Please transcribe exactly, and only, the lines of the data below between the line holding "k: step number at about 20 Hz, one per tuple" and the line holding "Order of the", inclusive.

------------------------------------------------------------------------

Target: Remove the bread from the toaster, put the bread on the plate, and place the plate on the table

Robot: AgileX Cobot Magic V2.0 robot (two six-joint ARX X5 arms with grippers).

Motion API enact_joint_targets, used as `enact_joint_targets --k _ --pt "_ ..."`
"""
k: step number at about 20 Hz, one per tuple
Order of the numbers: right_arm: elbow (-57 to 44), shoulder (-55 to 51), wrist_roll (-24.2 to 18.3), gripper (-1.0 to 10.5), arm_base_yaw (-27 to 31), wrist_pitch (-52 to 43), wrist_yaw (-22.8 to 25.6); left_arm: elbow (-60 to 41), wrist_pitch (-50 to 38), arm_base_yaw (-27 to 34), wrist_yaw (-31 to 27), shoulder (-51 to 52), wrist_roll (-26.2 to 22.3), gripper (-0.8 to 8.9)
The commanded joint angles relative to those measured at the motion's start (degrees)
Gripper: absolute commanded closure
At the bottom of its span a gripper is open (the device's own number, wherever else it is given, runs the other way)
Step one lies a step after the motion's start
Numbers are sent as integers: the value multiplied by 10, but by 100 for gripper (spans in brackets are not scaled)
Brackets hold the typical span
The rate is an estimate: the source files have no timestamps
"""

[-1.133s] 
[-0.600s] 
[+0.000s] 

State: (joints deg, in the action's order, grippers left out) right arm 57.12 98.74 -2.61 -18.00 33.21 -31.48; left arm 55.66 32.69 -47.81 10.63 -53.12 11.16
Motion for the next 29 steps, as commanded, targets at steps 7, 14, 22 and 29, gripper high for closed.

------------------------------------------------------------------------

> _WRITTEN RESPONSE_:
k: step number at about 20 Hz, one per tuple
Order of the numbers: right_arm: elbow (-57 to 44), shoulder (-55 to 51), wrist_roll (-24.2 to 18.3), gripper (-1.0 to 10.5), arm_base_yaw (-27 to 31), wrist_pitch (-52 to 43), wrist_yaw (-22.8 to 25.6); left_arm: elbow (-60 to 41), wrist_pitch (-50 to 38), arm_base_yaw (-27 to 34), wrist_yaw (-31 to 27), shoulder (-51 to 52), wrist_roll (-26.2 to 22.3), gripper (-0.8 to 8.9)

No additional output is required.